> Problem description
Where the string "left" appears in a line of the material below, copy that line.

- - -

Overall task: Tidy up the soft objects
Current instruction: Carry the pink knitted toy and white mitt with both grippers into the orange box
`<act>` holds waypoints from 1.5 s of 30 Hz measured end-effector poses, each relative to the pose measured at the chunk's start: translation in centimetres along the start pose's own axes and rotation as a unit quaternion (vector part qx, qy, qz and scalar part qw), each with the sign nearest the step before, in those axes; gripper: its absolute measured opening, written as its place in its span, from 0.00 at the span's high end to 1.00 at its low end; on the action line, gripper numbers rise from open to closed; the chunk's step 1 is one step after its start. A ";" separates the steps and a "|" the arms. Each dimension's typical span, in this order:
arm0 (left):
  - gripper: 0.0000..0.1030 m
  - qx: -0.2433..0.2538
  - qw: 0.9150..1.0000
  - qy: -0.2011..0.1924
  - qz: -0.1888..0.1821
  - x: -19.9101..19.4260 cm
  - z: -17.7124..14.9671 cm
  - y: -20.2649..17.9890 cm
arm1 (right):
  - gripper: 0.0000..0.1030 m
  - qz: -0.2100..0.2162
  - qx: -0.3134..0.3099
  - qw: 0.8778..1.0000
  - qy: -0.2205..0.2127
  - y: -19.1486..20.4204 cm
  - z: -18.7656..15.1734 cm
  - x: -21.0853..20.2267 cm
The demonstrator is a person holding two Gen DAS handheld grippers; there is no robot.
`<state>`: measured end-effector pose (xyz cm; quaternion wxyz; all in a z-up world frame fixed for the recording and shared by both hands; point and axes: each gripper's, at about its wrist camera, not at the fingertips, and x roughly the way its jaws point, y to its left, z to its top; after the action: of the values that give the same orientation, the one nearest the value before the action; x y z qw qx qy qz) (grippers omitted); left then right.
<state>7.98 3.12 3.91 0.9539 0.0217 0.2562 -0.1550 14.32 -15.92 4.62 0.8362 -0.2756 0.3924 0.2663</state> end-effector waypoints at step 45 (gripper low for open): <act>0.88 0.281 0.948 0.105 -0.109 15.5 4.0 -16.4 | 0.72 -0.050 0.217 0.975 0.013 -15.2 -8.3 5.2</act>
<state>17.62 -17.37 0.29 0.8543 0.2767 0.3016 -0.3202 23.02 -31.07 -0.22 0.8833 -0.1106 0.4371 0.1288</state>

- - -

> Solution
arm0 (left):
`<state>`: measured end-effector pose (xyz cm; quaternion wxyz; all in a z-up world frame fixed for the recording and shared by both hands; point and axes: each gripper's, at about its wrist camera, not at the fingertips, and x roughly the way its jaws point, y to its left, z to its top; after the action: of the values that give the same orientation, the one nearest the value before the action; x y z qw qx qy qz) (grippers omitted); left then right.

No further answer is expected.